Institute of Plant Sciences and Environmental Protection, University of Szeged, Andrássy Út 15, Hódmezővásárhely, 6800, Hungary.
Biol Futur. 2025 May 12. doi: 10.1007/s42977-025-00260-8.
Monitoring the root system plays an important role in understanding plant physiological processes; however, its assessment using non-destructive methods remains challenging. Here, we evaluate the utility of root capacitance (C) as a practical indicator of root function and its relationship to plant growth parameters in Capsicum annuum L. To improve the accuracy of root function assessment, we applied artificial neural networks (ANN) as a novel data evaluation approach, comparing its predictive performance against multiple linear regression (MLR). Across two soil types (sandy and sandy loam), we applied multiple treatments ranging from microbial inoculants to wool pellet and inorganic nitrogen sources primarily to test whether C could detect differences in root activity and biomass production under different conditions. We measured root dry biomass, shoot dry biomass, and leaf N content, treating these variables as independent predictors in a statistical framework. Multiple linear regression (MLR) initially showed strong relationship between C and both root and shoot biomass in sandy soil, and between C and total plant N content in sandy loam. However, an ANN model consistently outperformed MLR in predicting C from plant physiological parameters, as evidenced by lower mean absolute error (MAE) in all treatments. These findings confirm that C correlates strongly with plant growth parameters and can reliably distinguish the effects of different soil amendments even those with markedly different nutrient-release profiles.

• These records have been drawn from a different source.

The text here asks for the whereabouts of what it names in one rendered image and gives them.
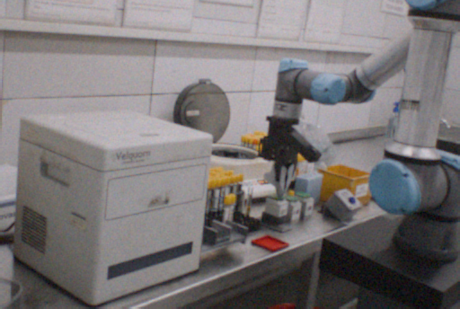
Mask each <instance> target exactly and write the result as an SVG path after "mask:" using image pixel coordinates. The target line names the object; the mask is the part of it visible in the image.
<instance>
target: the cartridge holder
mask: <svg viewBox="0 0 460 309"><path fill-rule="evenodd" d="M288 217H289V214H288V213H286V214H285V215H284V216H273V215H272V214H270V213H265V212H264V211H263V212H262V213H261V216H257V217H255V218H257V219H260V220H261V224H262V225H265V226H267V227H271V228H273V229H275V230H278V231H280V232H284V231H287V230H289V229H292V228H293V225H294V224H292V223H289V222H288Z"/></svg>
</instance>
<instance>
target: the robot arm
mask: <svg viewBox="0 0 460 309"><path fill-rule="evenodd" d="M404 1H405V2H406V4H407V5H408V6H409V10H408V14H407V19H408V21H409V22H410V25H407V26H406V28H403V29H402V31H400V32H399V33H398V34H396V35H395V36H394V37H393V38H392V39H390V40H389V41H387V42H386V44H384V45H383V47H381V48H380V49H379V50H377V51H376V52H375V53H373V55H372V56H370V57H369V58H367V59H366V60H365V61H364V62H362V63H361V64H360V65H359V66H357V67H356V69H353V70H352V72H351V73H348V74H338V73H328V72H316V71H313V70H309V69H308V62H306V61H304V60H301V59H296V58H289V57H283V58H282V59H281V60H280V61H279V71H278V72H277V76H278V78H277V83H276V89H275V100H274V105H273V111H272V114H273V115H271V116H266V121H268V122H269V125H268V135H267V136H264V137H262V138H260V143H259V148H258V154H257V157H260V158H263V160H264V161H269V162H270V161H275V163H274V164H273V165H272V166H271V171H270V172H265V173H264V180H265V181H267V182H268V183H269V184H271V185H273V186H275V190H276V193H277V195H278V197H279V198H280V197H282V196H283V194H284V193H285V192H286V189H287V188H288V186H289V183H290V182H291V180H292V178H293V175H294V173H295V170H296V164H297V157H298V154H300V155H301V156H302V157H304V159H305V160H307V162H308V163H316V162H317V161H318V160H319V159H320V158H321V156H322V154H321V153H320V152H319V151H318V150H317V149H316V148H314V147H313V146H312V145H311V144H310V143H309V142H308V141H307V139H305V138H304V136H302V135H301V134H300V132H297V131H296V129H295V128H292V125H299V122H300V118H301V114H302V109H303V103H304V100H307V101H312V102H317V103H319V104H322V105H331V106H332V105H336V104H338V103H352V104H362V103H367V102H369V101H372V100H373V98H374V96H375V94H376V89H377V88H378V87H379V86H381V85H382V84H384V83H386V81H387V80H390V78H392V77H393V76H395V75H396V74H397V73H399V72H400V71H401V70H402V69H404V68H405V67H406V69H405V74H404V78H403V87H402V94H401V102H400V107H399V111H398V115H397V123H396V128H395V132H394V140H393V141H392V142H391V143H389V144H388V145H387V146H385V150H384V158H383V160H381V161H380V162H378V163H377V164H376V165H375V166H373V168H372V170H371V171H370V173H369V178H368V187H369V192H370V195H371V196H372V198H373V199H374V201H375V203H376V205H377V206H379V207H380V208H381V209H383V210H384V212H387V213H390V214H392V215H403V218H402V219H401V220H400V223H399V224H398V225H397V226H396V228H395V230H394V234H393V241H394V243H396V245H397V246H398V247H400V248H401V249H403V250H405V251H407V252H408V253H412V254H413V255H416V256H418V257H422V258H424V259H427V260H438V261H452V260H455V259H457V257H458V254H459V252H460V235H459V221H460V156H457V155H454V154H451V153H446V152H444V151H441V150H437V149H436V147H435V144H436V141H437V137H438V126H439V122H440V119H441V111H442V107H443V103H444V95H445V91H446V87H447V77H448V73H449V69H450V61H451V57H452V54H453V49H454V43H455V38H456V33H457V32H460V0H404ZM260 151H261V153H260Z"/></svg>
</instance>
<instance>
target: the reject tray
mask: <svg viewBox="0 0 460 309"><path fill-rule="evenodd" d="M251 243H252V244H253V245H257V246H259V247H261V248H264V249H266V250H268V251H269V252H277V251H278V250H281V249H283V248H287V247H288V246H289V243H287V242H283V241H281V240H280V239H278V238H274V237H272V236H270V235H268V234H267V235H264V236H263V237H261V238H256V239H253V240H251Z"/></svg>
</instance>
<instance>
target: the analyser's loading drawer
mask: <svg viewBox="0 0 460 309"><path fill-rule="evenodd" d="M247 231H248V227H244V226H242V225H239V224H236V223H234V222H232V221H230V220H226V223H225V224H222V223H220V222H218V221H216V220H213V221H212V226H211V228H210V227H206V226H204V232H203V238H202V244H201V250H200V255H202V254H204V253H207V252H212V251H214V250H217V249H219V248H224V247H226V246H228V245H232V244H235V243H242V244H246V236H247Z"/></svg>
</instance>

监测根系对于理解植物生理过程具有重要作用;然而,使用非破坏性方法对其进行评估仍然具有挑战性。在此,我们评估了根电容(C)作为根系功能实用指标的效用及其与辣椒(Capsicum annuum L.)植物生长参数的关系。为提高根系功能评估的准确性,我们应用人工神经网络(ANN)作为一种新型数据评估方法,并将其预测性能与多元线性回归(MLR)进行比较。在两种土壤类型(砂土和砂壤土)中,我们应用了从微生物接种剂到羊毛颗粒和无机氮源等多种处理,主要是为了测试C是否能够检测不同条件下根系活性和生物量生产的差异。我们测量了根干生物量、地上部干生物量和叶片氮含量,并将这些变量作为统计框架中的独立预测因子。多元线性回归(MLR)最初显示,在砂土中C与根生物量和地上部生物量之间存在强相关性,在砂壤土中C与植物总氮含量之间存在强相关性。然而,在从植物生理参数预测C方面,ANN模型始终优于MLR,所有处理中的平均绝对误差(MAE)较低证明了这一点。这些发现证实,C与植物生长参数密切相关,并且能够可靠地区分不同土壤改良剂的效果,即使是那些养分释放曲线明显不同的改良剂。